I dati aggiornati dall'Arpac

maxi rogo di rifiuti ad airola per fortuna scende il livello di diossina
Benevento.  

Migliorano sensibilmente i dati elaborati e forniti dall'Arpac sull'inquinamento provocato dal maxi incendio di ecoballe di plastica e carta ad Airola, almeno per quanto riguarda la diossina che nei report di ieri sul primo giorno di incendio erano schizzati quasi il doppio rispetto ai valori di riferimento. L'Agenzia per l'ambiente ha fornito i nuovi risultati acquisiti oggi, entrambi inferiori al valore di riferimento correntemente utilizzato dalla comunità scientifica (0,15 pg/Nm3 I-TEQ, fonte: Lai, Germania) e nel caso di Airola in netta diminuzione rispetto al valore relativo al 31 agosto-1 settembre.

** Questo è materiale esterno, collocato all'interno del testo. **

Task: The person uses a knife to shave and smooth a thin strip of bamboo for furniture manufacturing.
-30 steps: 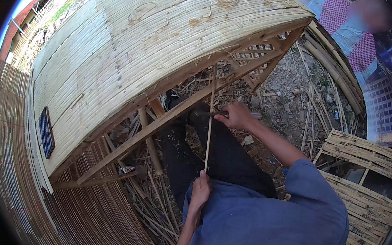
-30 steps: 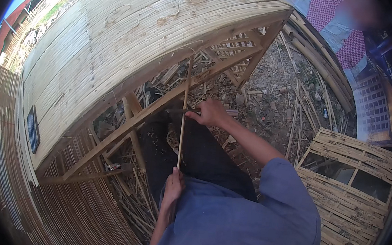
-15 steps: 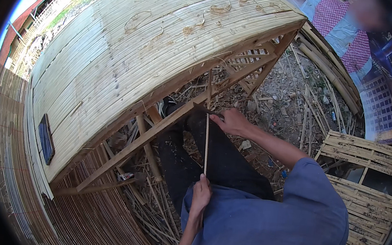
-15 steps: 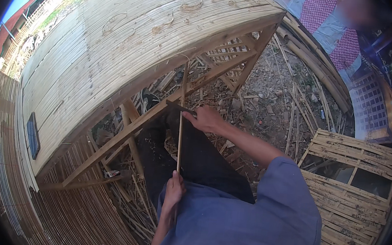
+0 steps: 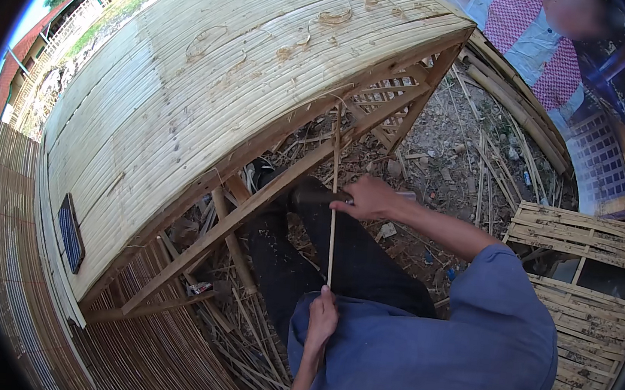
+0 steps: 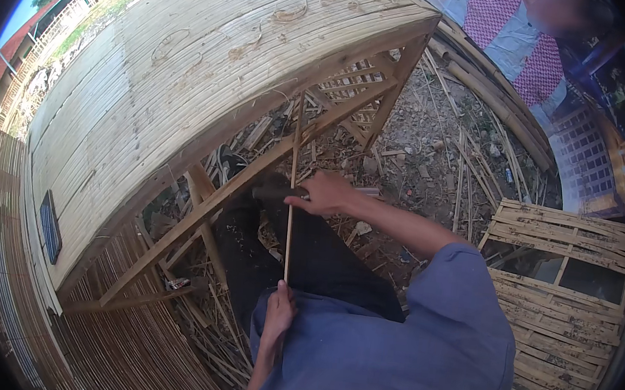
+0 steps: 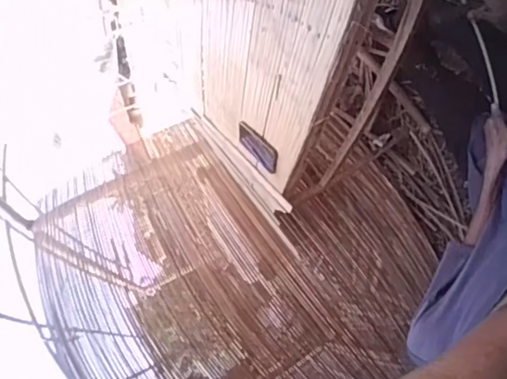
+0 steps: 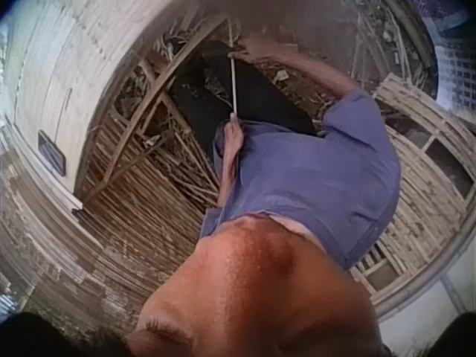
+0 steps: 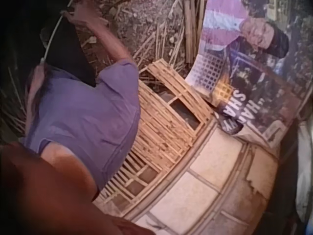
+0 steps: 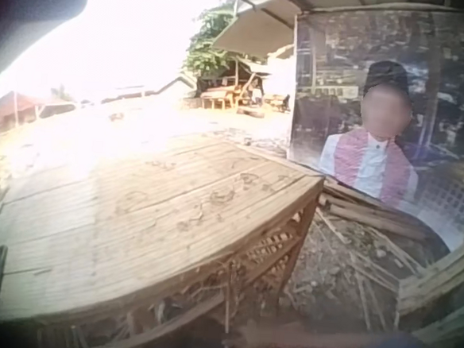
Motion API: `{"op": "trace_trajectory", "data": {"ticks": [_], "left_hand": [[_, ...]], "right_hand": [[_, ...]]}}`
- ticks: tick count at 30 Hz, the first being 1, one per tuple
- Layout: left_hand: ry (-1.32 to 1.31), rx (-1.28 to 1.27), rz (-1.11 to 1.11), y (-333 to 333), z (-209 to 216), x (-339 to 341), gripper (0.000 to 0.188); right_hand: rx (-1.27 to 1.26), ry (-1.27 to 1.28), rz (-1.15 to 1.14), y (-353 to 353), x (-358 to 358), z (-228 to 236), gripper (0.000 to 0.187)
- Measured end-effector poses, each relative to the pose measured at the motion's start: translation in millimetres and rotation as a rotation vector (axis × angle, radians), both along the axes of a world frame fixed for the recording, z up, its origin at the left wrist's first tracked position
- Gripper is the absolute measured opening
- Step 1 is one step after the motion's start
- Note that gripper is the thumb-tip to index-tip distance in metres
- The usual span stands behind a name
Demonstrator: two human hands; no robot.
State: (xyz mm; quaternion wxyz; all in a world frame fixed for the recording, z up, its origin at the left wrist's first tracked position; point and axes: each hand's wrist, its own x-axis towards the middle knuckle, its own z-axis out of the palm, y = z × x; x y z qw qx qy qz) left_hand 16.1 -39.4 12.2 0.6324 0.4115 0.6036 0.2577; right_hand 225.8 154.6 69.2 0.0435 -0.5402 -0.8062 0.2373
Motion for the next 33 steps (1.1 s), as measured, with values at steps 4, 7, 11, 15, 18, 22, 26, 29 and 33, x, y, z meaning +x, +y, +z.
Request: {"op": "trace_trajectory", "data": {"ticks": [4, 7, 11, 15, 18, 22, 26, 29, 33], "left_hand": [[0.024, -0.057, -0.01, 3, 6, -1, 0.057], [0.132, 0.052, -0.073, -3, 2, -6, 0.056], [0.108, 0.049, -0.055, -17, 1, -6, 0.054], [-0.098, -0.105, 0.002, -16, -2, -11, 0.053], [-0.195, -0.155, 0.048, -13, -1, -11, 0.054], [-0.126, -0.085, -0.003, -13, -4, -14, 0.05], [-0.09, -0.113, 0.023, -1, 12, -8, 0.043], [-0.163, -0.209, 0.061, 10, 23, -8, 0.034], [-0.375, -0.292, 0.131, 17, 11, -9, 0.035]], "right_hand": [[0.209, -0.029, 0.589, -39, -6, -9, 0.068], [0.222, -0.104, 0.359, -10, 21, -20, 0.074], [-0.065, 0.129, -0.73, 71, 63, -10, 0.076], [0.049, -0.285, -0.044, 22, 38, 29, 0.077], [0.043, -0.201, 0.02, -7, 25, 9, 0.075], [-0.041, 0.058, 0.012, -47, -2, -11, 0.073], [-0.034, 0.032, 0.347, -92, -32, -10, 0.071], [-0.014, 0.032, 0.4, -105, -33, -18, 0.071], [-0.014, 0.106, 0.31, -111, -31, -23, 0.07]]}}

I valori si sono assestati intorno allo 0,03 rispetto ad un valore di riferimento di 0,15.

Si tratta dei dati del laboratorio mobile attivato nella mattinata di ieri, 2 settembre, nei pressi del luogo dell’incendio. Sulla base dei dati aggiornati ad oggi pomeriggio, non sono stati osservati superamenti dei valori limite medi orari stabiliti dal decreto legislativo 155/2010, limitatamente agli inquinanti per i quali gli stessi sono applicabili (biossido di azoto, monossido di carbonio, biossido di zolfo, ozono). Relativamente agli altri parametri seguiranno aggiornamenti appena ulteriori dati saranno disponibili.

Il monitoraggio è tuttora in corso nelle postazioni citate in questo comunicato, così come nelle altre postazioni operative, per cui si invita a consultare il sito web dell’Agenzia per i successivi aggiornamenti. Si rimanda anche ai precedenti comunicati.